Simple Algorithm Prototype

This is an old revision of the document!

While cycle detection is a fundamental algorithm in Graph Theory neither the WebGraph or Graph Databases include it as a built in feature.

For the Graph Databases there are libraries that implement cycle detection and the documentation includes examples to show how it can be achieved. The documented approaches discover duplicate cycles that then have to be filtered out.

Using the CLIPS rule engine it is possible to implement a simple cycle detection algorithm that can be clearly mapped to the mathematical description of a cycle. It performs acceptably without optimization and supports incremental detection with minimum effort.

The goal of this prototype is to implement a simple algorithm for detecting simple cycles within a graph.

Let G = (V,E) be a directed graph (G) consists of a finite set of vertices (V) and a finite set of edges (E). Each edge describes a relationship v₁ → v₂ where v₁ and v₂ are distinct members of V.

Within G a cycle of length l is a sequence of vertices [v₀,v₁,…,v_l] where v_i]-1 → _i] for i = 1, 2, …., l-1 and v_l → v₁.

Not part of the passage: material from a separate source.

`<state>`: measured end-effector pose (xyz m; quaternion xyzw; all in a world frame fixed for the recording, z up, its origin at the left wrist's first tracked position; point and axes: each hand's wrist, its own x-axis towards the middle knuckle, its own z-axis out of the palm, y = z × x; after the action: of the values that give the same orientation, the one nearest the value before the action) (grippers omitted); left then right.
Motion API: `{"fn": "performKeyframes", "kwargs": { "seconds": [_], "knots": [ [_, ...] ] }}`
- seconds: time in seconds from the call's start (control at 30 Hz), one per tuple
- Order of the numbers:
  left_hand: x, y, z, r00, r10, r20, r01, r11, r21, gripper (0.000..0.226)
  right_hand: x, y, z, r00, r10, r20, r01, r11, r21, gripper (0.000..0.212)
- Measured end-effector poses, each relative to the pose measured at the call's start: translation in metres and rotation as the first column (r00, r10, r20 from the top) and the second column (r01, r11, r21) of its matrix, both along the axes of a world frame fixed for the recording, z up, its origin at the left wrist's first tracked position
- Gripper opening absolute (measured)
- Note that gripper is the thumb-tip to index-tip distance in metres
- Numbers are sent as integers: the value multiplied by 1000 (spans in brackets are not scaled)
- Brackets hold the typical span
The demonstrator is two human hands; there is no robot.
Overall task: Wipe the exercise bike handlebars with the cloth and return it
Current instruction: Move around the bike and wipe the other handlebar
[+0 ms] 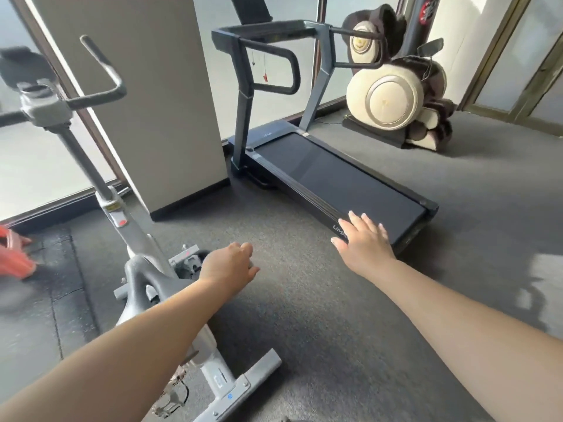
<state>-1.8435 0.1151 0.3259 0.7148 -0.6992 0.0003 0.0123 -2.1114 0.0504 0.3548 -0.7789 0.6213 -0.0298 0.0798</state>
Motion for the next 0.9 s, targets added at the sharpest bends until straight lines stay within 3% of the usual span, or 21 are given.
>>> {"fn": "performKeyframes", "kwargs": {
  "seconds": [0.33, 0.6, 0.8, 0.9],
  "knots": [
    [48, -122, 6, 989, 144, -31, -145, 989, -15, 28, 60, -135, 14, 988, 138, 70, -138, 990, -2, 57],
    [79, -203, 16, 973, 215, -78, -218, 976, -28, 32, 100, -223, 22, 967, 255, 24, -255, 967, -25, 50],
    [108, -246, 20, 934, 283, -217, -311, 944, -108, 50, 134, -309, 17, 932, 361, 36, -361, 932, -8, 48],
    [118, -273, 19, 888, 358, -287, -407, 904, -129, 46, 150, -354, 18, 905, 425, 31, -424, 905, -29, 47]
  ]
}}
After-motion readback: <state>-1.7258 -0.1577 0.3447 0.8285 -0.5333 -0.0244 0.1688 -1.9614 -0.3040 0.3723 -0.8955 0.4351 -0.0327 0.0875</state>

The cycle is simple when each vertex in [v₀,v₁,…,v_l] are distinct, so that v_i ≠ v_j for i ≠ j.

The Web Graph library does not include an algorithm for Cycle Detection. However, within the scratch package for the Java source code there is a DynamicDAG (Directed Acrylic Graph) implementation that uses topological ordering based on an algorithm for Incremental Cycle Detection.¹⁾ ²⁾. This appears to be a prototype.

Cycle Detection within Neo4J

The Neo4J library provides two methods for detecting cycles: cyphter queries and the APOC library.

Cypther is a declarative query language supported by neo4j. ³⁾.

The following code was provided on Stack Overflow ⁴⁾ as an example where l=15:

MATCH p=(n)-[*1..15]->(n) RETURN nodes(p)

However, as noted in the stack overflow discussion, this simple example has many limitations:

The query is expensive for larger graphs, with the cost growing exponentially as the graph size and l are increased.
It will return cycles consisting of a single vertex. To avoid this a minimum depth of 2 is required.
It detects cycles that include duplicate vertices. A more complex query is necessary to eliminate duplicates for the detection of simple graphs.

For detecting cycles in a more convenient and better performing way the APOC library provides the apoc.nodes.cycles procedure for detecting all path cycles from a node list. ⁵⁾

The signature for the procedure is as follows:

apoc.nodes.cycles(nodes :: LIST? OF NODE?, config = {} :: MAP?) :: (path :: PATH?)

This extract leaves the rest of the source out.